To help address some of your own concerns, in checker-62 I also added support in the analyzer to distinguish between “dead initializations” and “dead stores”, which may go part of the way to give you a way to automatically filter some of the false positives for your specific coding idiom. I realize that this may not actually help you for your use of error variables, but in general it should be helpful for users to better triage these bugs. Any suggestions of how to further refine the reporting of dead store bugs to make this check more useful are welcome!
As for reporting more information such as BUGDESC, BUGLINE, etc., we can easily report more information. Please feel free to file Bugzilla reports with such feature requests! We want to make the workflow of using this tool both flexible and fluid, so suggestions of how the workflow can be improved are greatly appreciated. There has also been some mention on the Clang developers’ mailing list to potentially support XML output from the analyzer. This would help enable others who wanted to build their own report tracking and presentation infrastructure. This is something that I personally won’t have time to work on in the near future, but since the entire tool is open source, anyone who is interested in helping is welcome to do so (more information on the Clang website).
Quentin Carnicelli says:July 20th, 2008 at 8:33 pm
Ted – MissingDealloc fix worked good, took out 26 false MissingDeallocs for us. Most of the rest were confused about non-retained delegates, which I imagine will be harder to filter out. Also I did see one about a class which had 2 SEL ivars. I’ll see about reporting these on Bugzilla.

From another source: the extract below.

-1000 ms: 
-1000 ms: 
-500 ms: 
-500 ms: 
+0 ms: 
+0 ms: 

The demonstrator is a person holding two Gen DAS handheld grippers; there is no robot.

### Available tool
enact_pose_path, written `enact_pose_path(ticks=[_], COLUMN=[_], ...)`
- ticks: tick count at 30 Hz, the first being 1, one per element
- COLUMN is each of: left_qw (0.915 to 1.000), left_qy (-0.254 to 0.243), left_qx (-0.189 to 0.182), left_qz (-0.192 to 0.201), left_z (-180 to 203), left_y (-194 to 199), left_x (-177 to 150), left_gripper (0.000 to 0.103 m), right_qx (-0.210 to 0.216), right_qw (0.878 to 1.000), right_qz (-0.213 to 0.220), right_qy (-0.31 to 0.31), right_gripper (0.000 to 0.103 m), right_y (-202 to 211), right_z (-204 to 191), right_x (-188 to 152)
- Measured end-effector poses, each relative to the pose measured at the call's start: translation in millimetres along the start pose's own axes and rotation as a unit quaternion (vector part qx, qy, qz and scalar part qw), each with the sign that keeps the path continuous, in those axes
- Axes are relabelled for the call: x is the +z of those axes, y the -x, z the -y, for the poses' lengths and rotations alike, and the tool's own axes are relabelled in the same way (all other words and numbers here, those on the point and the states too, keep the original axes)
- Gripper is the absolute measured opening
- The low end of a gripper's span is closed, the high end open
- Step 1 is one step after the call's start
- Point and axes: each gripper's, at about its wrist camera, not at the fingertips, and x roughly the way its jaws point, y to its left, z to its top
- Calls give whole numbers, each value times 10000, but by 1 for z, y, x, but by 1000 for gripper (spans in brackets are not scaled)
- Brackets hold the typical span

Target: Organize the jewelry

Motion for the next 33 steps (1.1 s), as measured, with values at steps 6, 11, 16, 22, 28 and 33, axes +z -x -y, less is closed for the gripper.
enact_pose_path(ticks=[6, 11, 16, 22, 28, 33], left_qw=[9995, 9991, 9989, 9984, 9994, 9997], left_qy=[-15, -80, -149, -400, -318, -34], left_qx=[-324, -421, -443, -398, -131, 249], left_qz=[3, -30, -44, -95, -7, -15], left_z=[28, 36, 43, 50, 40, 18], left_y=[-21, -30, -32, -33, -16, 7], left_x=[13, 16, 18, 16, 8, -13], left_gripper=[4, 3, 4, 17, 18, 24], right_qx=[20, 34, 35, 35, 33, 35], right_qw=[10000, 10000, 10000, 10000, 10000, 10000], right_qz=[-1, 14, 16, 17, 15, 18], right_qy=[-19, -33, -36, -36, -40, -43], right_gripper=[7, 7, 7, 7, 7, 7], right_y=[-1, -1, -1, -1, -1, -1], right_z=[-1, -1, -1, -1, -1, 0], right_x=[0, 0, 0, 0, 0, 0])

We did start working through some of our dead stores, and did find at least one bug in them. But most of them have yet to be useful. The new flags to turn these reports on/off in the newer builds are cool and should settle that though. Thanks!
Ted Kremenek says:July 22nd, 2008 at 7:43 pm
Quentin – Thanks for the confirmation on the fix to the MissingDealloc check. A test case that illustrates the check giving erroneous output for SEL ivars would also be extremely useful.
One comment about the dead stores: even if it doesn’t identify real bugs for you, it should never flag a store as being dead if that value is ever read. Put another way, if the check flags a dead store, it really should be a dead store. That particular check is not suppose to emit any false positives. If you notice such cases, please feel free to file a bug report.
Thanks for your continuing feedback regarding the tool!